Directions: Output the data word for word. Begin at its first line and end at the line with "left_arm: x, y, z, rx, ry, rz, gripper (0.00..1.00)".

Data:
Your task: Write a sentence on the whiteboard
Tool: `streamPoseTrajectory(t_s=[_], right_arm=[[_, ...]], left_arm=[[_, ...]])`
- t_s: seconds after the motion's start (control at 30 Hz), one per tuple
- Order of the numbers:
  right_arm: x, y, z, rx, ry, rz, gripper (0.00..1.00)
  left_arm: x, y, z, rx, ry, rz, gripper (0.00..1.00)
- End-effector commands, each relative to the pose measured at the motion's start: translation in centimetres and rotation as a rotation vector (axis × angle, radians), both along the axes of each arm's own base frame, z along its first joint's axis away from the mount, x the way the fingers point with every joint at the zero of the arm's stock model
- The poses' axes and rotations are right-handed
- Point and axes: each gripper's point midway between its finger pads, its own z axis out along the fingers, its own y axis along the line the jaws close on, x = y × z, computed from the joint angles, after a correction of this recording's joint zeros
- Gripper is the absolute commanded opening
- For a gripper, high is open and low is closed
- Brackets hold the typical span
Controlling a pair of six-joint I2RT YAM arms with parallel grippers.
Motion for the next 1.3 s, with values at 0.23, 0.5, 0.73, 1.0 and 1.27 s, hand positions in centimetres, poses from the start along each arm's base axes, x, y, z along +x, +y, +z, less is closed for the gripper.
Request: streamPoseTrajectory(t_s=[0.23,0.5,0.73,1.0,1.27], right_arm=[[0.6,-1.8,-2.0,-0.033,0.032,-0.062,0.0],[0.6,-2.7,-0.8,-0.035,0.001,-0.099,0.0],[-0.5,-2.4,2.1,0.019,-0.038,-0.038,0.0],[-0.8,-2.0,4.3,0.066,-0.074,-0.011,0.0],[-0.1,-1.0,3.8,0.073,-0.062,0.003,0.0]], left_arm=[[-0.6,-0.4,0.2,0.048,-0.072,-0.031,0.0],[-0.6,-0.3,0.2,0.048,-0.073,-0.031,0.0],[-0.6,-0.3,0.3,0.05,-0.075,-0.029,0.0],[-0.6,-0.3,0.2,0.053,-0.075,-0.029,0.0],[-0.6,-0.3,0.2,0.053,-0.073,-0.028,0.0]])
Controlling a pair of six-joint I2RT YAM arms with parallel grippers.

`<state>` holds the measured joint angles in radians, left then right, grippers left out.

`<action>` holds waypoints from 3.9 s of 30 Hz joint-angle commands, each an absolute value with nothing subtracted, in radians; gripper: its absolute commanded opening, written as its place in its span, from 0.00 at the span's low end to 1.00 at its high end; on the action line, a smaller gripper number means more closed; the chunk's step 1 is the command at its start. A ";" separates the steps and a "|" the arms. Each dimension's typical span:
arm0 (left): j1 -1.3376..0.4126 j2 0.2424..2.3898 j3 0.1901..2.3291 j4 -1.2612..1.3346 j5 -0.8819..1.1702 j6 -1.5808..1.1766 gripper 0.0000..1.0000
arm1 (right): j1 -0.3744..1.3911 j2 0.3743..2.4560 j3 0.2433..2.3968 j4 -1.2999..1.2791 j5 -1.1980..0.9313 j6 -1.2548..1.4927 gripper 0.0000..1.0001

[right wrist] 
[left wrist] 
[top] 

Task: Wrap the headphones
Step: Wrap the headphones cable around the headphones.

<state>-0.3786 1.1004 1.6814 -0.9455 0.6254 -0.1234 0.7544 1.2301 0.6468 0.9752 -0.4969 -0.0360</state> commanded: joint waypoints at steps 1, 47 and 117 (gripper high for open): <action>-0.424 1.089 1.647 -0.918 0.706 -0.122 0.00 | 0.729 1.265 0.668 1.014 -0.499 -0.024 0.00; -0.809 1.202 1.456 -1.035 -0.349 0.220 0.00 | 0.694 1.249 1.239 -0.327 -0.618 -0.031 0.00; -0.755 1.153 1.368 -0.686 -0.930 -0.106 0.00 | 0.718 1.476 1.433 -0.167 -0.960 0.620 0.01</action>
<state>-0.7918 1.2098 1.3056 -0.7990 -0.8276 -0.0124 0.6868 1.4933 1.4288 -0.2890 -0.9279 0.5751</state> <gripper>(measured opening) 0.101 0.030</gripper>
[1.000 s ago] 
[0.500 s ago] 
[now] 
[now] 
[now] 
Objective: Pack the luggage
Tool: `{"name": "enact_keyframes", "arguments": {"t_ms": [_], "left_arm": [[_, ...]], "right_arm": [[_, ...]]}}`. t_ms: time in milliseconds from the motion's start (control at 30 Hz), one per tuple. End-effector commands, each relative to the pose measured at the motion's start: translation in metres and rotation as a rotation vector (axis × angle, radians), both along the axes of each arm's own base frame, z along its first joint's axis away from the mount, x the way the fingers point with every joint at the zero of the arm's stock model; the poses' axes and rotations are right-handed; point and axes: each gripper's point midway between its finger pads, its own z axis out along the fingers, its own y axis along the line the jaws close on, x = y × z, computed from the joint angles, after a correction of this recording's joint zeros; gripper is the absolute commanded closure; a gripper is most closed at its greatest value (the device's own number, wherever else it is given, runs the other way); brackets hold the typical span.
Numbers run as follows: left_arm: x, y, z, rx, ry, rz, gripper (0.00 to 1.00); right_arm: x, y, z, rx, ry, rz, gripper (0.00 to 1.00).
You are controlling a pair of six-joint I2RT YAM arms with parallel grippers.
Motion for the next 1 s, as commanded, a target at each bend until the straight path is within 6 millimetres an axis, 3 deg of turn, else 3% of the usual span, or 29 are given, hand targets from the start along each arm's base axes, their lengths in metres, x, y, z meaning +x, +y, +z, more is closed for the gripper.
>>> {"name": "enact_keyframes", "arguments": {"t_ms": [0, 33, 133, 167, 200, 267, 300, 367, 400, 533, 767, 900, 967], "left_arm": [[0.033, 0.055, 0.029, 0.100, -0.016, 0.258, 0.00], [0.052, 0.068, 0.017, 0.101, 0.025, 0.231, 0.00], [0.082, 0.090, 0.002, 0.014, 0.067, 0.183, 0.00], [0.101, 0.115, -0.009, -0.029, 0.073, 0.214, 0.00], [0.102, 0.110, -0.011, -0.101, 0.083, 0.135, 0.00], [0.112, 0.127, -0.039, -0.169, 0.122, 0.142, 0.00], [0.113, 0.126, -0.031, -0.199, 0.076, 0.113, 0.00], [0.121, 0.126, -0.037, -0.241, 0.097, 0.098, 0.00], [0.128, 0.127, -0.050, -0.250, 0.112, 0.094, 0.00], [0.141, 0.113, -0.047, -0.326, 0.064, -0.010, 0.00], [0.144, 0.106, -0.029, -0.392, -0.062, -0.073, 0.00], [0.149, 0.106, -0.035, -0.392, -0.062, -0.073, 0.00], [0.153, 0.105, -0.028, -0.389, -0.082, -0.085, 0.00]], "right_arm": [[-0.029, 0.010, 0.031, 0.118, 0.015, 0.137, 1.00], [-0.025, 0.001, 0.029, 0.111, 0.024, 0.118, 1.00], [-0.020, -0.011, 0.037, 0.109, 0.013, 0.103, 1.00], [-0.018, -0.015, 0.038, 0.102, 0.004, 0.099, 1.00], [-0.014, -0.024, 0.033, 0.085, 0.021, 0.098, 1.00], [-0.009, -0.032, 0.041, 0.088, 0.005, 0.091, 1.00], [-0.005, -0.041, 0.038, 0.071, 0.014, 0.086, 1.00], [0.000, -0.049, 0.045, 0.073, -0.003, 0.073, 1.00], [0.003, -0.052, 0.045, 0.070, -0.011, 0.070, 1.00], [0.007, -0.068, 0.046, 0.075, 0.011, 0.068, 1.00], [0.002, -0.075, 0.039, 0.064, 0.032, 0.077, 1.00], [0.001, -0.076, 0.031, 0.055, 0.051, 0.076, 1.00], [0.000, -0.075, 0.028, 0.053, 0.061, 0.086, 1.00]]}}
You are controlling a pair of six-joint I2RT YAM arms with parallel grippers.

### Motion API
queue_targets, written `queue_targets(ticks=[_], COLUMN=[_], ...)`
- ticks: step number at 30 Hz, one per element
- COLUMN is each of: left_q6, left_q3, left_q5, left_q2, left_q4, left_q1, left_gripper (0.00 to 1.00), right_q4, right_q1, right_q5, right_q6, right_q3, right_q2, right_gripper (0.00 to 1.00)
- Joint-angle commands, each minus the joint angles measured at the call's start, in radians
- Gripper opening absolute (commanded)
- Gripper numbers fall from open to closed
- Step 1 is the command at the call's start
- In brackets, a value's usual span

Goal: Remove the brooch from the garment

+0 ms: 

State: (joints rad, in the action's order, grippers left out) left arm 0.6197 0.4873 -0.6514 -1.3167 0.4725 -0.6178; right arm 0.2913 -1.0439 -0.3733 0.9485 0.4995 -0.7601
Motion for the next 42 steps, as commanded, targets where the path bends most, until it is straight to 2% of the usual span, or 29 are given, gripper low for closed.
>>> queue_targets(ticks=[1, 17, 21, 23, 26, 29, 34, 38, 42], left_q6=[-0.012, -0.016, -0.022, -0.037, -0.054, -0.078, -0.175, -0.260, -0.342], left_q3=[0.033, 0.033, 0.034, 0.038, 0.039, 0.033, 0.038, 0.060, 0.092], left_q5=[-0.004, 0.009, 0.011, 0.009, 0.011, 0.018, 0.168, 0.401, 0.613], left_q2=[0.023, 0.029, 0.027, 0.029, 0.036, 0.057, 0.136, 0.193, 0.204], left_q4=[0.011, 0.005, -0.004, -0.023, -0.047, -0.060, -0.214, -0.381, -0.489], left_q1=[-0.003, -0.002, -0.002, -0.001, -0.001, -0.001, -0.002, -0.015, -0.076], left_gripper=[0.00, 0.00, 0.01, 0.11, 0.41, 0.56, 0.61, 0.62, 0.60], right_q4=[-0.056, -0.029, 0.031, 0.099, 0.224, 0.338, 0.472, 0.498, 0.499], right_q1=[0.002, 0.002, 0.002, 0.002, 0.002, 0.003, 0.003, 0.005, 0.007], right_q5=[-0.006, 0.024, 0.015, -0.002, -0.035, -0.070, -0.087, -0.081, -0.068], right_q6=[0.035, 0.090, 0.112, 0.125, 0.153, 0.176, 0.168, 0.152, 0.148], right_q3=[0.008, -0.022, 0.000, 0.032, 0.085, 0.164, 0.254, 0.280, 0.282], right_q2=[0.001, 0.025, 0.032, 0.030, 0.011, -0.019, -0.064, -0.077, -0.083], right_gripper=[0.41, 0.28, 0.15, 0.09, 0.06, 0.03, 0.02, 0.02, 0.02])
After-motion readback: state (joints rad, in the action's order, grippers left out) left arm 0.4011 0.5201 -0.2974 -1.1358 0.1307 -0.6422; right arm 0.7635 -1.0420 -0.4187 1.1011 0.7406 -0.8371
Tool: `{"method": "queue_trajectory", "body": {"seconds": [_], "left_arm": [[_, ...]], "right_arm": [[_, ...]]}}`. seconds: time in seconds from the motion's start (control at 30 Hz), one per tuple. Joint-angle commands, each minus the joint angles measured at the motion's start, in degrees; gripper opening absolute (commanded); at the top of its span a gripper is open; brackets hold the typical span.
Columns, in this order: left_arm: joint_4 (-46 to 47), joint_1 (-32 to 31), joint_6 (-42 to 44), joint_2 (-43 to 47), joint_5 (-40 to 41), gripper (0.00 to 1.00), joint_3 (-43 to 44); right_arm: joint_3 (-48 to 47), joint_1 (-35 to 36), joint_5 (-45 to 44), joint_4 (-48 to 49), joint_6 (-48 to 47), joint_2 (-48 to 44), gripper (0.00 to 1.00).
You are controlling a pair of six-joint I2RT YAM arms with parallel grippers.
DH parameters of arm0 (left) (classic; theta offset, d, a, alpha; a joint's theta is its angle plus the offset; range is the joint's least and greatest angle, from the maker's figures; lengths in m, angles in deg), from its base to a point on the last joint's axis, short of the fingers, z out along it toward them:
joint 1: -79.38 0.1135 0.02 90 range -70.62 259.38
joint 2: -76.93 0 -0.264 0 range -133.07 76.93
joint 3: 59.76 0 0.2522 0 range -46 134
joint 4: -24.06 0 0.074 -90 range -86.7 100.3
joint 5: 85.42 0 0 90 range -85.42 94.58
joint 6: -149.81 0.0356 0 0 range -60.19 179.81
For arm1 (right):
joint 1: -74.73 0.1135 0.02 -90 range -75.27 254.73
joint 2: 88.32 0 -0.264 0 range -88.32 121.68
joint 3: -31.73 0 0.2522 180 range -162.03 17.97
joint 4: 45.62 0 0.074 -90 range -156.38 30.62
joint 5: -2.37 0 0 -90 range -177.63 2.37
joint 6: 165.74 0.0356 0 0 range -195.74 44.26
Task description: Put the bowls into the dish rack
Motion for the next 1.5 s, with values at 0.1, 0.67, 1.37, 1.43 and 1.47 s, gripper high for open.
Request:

Reply to the exercise:
Your task: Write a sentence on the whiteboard
Tool: `streamPoseTrajectory(t_s=[_], right_arm=[[_, ...]], left_arm=[[_, ...]])`
- t_s: seconds after the motion's start (control at 30 Hz), one per tuple
- Order of the numbers:
  right_arm: x, y, z, rx, ry, rz, gripper (0.00..1.00)
  left_arm: x, y, z, rx, ry, rz, gripper (0.00..1.00)

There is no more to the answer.